:: About this task ::
Search the listing below for the string "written" and copy every line where it occurs.

----------------

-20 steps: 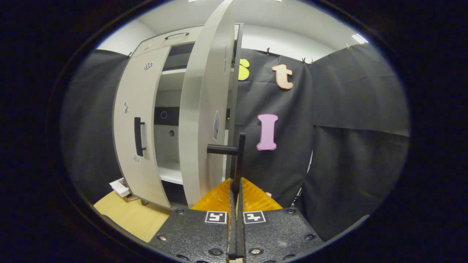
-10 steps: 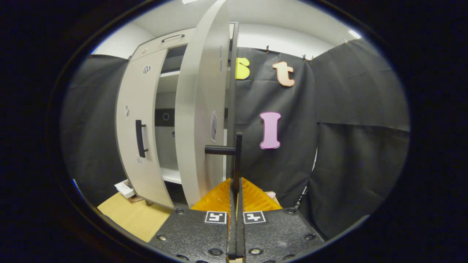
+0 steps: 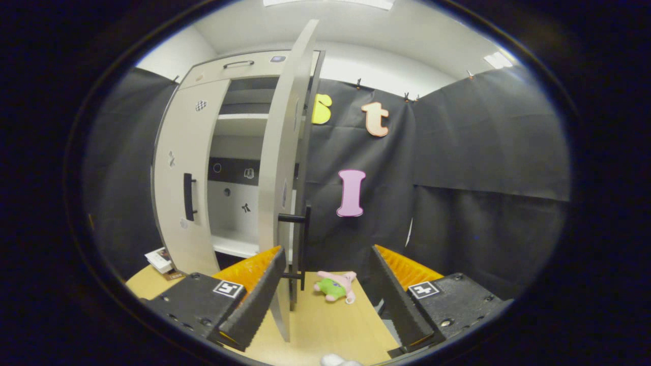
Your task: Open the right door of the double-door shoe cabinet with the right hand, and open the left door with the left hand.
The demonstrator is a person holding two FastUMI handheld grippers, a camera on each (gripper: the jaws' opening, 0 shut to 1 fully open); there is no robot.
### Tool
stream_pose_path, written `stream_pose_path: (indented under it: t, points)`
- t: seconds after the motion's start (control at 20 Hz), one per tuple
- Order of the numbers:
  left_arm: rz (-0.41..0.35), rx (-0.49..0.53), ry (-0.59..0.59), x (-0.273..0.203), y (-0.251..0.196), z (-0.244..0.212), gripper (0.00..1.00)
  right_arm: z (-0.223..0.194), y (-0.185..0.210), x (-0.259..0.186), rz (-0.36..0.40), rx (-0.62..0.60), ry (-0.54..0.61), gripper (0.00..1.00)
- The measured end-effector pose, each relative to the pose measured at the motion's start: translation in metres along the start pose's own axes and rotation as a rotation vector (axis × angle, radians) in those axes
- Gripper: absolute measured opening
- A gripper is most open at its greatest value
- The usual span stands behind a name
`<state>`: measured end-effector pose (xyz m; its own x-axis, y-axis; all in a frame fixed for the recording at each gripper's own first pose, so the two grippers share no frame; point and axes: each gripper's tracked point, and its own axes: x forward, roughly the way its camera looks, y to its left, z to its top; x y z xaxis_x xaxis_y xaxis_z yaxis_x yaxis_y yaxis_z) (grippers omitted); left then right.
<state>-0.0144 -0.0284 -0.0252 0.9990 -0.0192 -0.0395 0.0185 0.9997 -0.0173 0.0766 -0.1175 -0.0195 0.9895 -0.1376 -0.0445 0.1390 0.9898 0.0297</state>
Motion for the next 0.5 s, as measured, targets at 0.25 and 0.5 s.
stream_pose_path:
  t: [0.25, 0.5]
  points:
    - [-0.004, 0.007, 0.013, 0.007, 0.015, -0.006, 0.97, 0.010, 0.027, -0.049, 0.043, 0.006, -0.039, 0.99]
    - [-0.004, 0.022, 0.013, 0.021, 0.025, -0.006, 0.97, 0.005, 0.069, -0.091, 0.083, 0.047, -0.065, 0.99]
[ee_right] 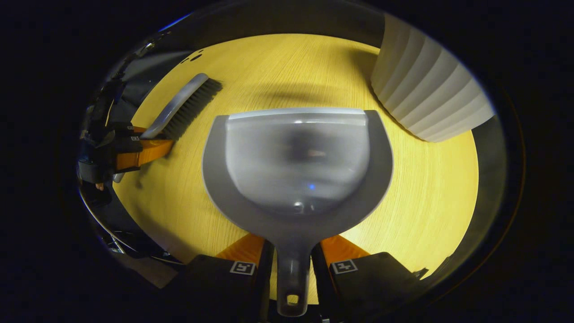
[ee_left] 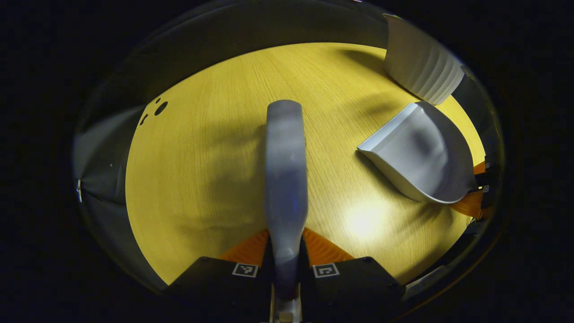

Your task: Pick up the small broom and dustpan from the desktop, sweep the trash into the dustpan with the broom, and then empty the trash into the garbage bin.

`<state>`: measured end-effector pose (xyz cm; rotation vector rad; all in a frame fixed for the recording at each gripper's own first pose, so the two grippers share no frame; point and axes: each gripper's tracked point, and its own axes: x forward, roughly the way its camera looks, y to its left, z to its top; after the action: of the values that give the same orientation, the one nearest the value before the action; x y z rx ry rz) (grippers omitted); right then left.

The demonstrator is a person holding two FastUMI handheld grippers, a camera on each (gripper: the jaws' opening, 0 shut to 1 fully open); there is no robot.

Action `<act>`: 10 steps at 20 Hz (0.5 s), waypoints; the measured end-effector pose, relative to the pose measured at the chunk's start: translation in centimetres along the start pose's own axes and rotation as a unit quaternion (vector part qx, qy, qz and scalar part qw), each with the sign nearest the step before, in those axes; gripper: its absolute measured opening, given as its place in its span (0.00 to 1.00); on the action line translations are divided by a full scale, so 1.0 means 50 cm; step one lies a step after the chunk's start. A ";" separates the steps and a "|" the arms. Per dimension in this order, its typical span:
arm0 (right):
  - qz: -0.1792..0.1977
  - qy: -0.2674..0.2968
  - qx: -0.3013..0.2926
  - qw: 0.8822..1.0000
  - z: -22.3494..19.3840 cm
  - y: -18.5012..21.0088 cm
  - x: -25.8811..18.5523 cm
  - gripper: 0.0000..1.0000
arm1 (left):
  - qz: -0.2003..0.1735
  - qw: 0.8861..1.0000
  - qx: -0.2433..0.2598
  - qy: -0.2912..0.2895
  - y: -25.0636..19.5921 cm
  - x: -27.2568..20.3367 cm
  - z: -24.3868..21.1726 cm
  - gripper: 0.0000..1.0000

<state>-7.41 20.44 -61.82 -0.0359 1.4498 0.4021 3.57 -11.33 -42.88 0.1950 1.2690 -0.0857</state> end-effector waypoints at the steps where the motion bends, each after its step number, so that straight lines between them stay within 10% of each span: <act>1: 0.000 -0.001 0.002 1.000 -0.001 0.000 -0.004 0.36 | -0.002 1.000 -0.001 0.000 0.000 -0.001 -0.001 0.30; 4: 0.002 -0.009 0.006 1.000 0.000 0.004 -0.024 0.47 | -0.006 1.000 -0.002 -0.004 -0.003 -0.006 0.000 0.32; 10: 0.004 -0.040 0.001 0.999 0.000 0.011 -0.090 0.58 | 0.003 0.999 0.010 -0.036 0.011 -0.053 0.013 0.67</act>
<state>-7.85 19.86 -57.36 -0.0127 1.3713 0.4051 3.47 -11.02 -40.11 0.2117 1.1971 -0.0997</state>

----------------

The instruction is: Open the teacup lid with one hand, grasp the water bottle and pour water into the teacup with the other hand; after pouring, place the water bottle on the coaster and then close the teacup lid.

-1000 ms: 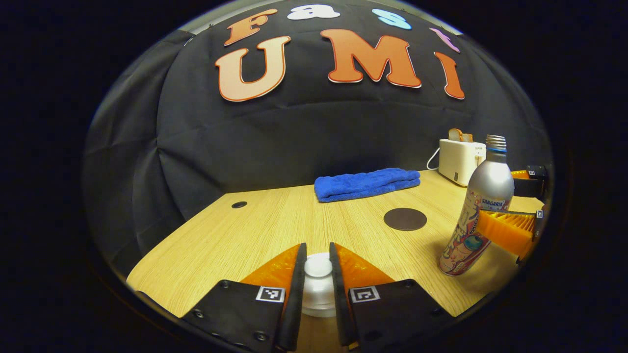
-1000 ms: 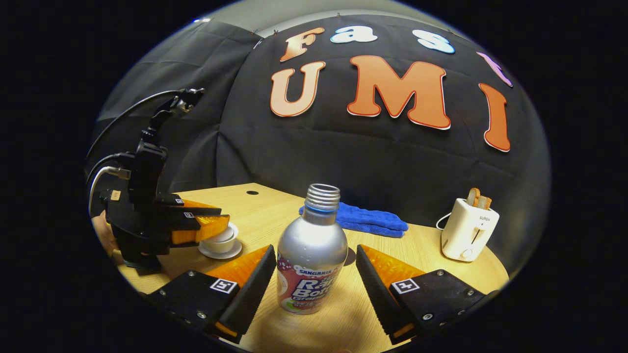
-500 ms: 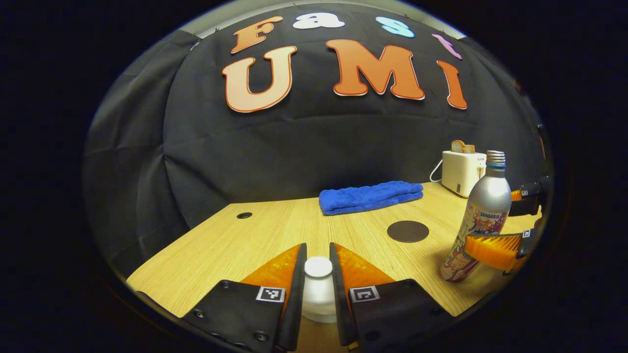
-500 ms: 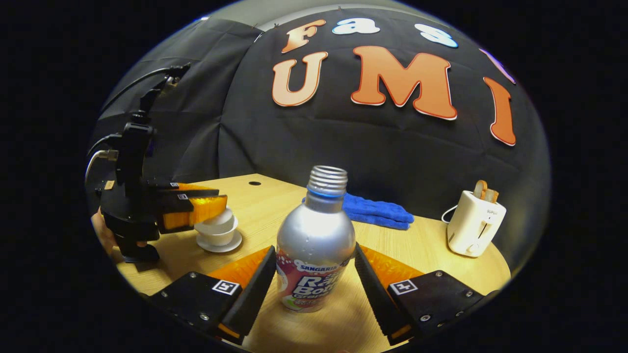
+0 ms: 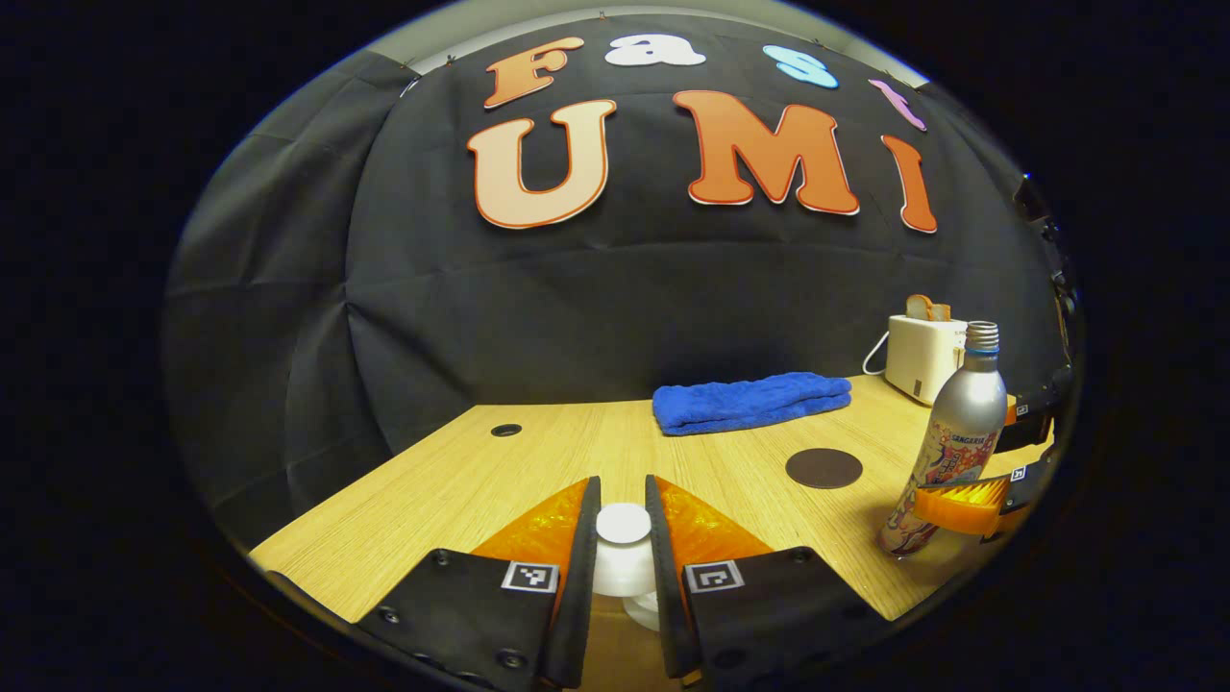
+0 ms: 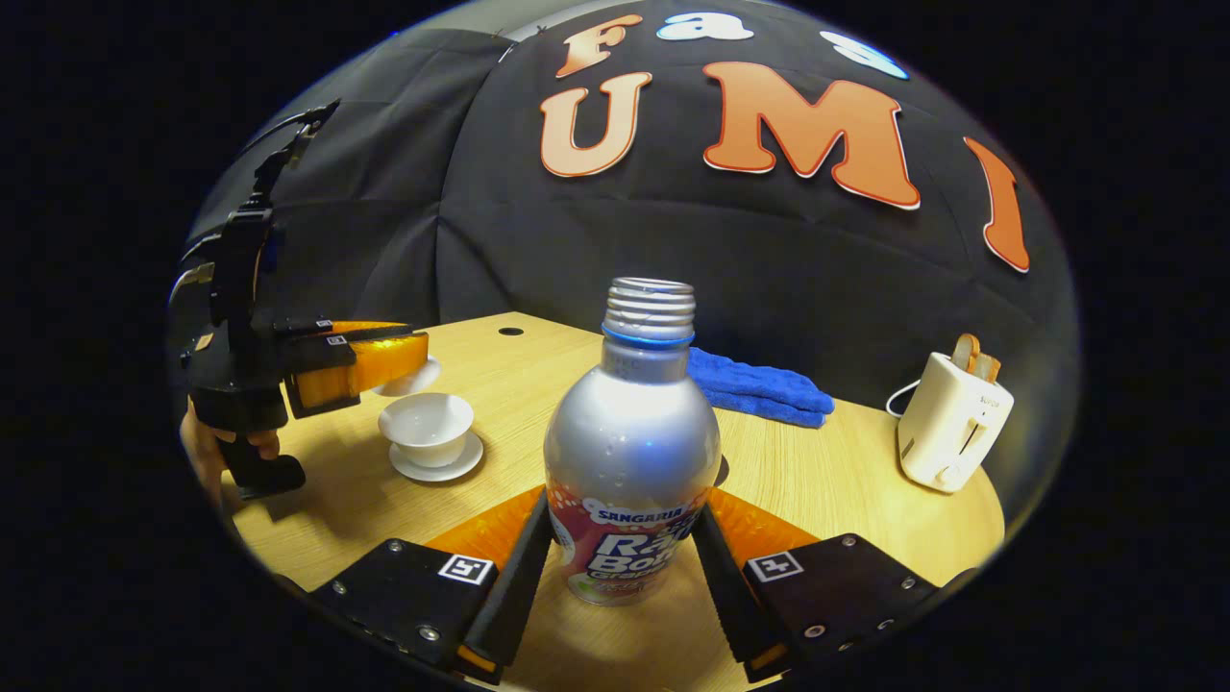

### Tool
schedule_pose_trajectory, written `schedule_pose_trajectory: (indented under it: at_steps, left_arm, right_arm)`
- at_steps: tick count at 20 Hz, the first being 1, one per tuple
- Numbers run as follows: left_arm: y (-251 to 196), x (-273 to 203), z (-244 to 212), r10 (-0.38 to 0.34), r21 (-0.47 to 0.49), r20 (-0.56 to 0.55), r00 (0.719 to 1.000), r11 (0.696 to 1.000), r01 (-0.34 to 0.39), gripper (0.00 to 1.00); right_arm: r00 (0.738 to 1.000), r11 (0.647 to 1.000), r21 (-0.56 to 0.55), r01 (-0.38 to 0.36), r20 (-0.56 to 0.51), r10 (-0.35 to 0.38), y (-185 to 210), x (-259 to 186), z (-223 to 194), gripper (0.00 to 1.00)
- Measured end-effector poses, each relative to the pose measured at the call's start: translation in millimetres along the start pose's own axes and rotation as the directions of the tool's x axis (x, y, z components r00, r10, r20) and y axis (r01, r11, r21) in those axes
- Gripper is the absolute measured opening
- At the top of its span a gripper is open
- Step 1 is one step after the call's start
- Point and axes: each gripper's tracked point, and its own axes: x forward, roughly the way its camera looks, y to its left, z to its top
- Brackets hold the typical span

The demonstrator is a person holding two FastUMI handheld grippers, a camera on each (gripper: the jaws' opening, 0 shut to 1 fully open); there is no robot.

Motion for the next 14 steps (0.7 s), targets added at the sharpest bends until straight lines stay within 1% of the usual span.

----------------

:: Response below ::
stream_pose_path, written `stream_pose_path: (indented under it: t, points)`
schedule_pose_trajectory, written `schedule_pose_trajectory: (indented under it: at_steps, left_arm, right_arm)`

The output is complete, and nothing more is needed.